However surprising the (lack of a) move might be, it’s apparently possible that the reported $7.8 billion media rights deal for ESPN to broadcast the College Football Playoff doesn’t get consummated, according to Puck News’ John Ourand. In a recent newsletter, Ourand reported that the deal has yet to be signed.

While the two sides are apparently in agreement on the deal, ESPN could apparently chose to walk in coming months if the College Football Playoff management doesn’t “doesn’t get it’s act together,” Ourand wrote. The most important issue is that the CFP hasn’t formalized and approved the 12-team playoff structure with the Pac-12’s dissolution.

“This process has only gotten more complicated as the Pac-12 haws essentially become the Pac-2,” Ourand said in the newsletter, “with only poor Washington State and Oregon State left behind, and the Big Ten and SEC continually levitating above the NCAA to become their own veritable semiprofessional leagues.
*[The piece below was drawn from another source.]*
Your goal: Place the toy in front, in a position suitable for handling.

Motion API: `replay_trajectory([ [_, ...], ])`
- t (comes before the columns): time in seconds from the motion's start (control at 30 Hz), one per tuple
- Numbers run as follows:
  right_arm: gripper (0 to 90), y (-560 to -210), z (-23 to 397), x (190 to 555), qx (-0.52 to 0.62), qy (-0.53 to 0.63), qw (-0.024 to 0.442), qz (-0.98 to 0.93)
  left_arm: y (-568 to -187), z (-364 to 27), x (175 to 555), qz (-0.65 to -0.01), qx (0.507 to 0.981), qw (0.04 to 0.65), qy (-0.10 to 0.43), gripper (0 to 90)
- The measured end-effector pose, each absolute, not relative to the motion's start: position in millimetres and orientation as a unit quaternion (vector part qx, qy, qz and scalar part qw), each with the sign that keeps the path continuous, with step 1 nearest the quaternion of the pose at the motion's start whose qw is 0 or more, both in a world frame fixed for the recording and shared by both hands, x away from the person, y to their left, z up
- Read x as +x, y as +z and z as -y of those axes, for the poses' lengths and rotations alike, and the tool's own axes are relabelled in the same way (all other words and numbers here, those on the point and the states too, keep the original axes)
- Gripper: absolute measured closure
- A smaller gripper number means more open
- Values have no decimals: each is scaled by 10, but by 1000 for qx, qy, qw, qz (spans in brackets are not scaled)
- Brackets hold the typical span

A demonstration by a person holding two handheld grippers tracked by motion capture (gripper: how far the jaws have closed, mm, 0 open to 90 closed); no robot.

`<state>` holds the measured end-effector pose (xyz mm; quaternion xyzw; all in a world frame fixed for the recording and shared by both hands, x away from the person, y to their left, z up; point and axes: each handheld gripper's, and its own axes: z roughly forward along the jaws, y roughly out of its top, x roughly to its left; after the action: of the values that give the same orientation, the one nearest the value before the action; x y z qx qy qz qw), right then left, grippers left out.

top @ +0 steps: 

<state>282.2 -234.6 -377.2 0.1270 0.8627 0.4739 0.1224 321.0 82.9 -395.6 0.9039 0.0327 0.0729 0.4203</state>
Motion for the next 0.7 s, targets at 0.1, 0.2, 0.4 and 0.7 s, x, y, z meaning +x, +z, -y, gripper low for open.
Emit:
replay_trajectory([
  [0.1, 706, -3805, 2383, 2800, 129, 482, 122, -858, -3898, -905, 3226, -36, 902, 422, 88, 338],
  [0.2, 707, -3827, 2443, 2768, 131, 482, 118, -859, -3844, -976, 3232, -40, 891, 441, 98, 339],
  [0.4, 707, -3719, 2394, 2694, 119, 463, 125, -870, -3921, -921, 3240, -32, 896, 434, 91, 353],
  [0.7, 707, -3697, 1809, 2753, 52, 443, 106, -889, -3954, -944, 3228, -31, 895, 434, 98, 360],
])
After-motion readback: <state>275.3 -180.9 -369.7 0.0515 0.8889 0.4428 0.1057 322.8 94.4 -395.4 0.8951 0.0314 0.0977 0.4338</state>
The playoff committee needs to figure out how to placate the conferences, ensure that the larger format is more inclusive, and allow everyone (the conferences, the schools, and their broadcast partner, chief among them) to make enough money so that they play nice — at least for now.”

ESPN is apparently looking to prioritize a number of other sports properties to broadcast, including the NBA and UFC, meaning the CFP can’t afford to sit idly, Ourand added.

More on the ESPN-CFP media rights deal

By the terms of the new deal, the network will host the 12-team playoff through the 2031-32 season, according to a report from The Athletic’s Andrew Marchand that broke the news of the deal.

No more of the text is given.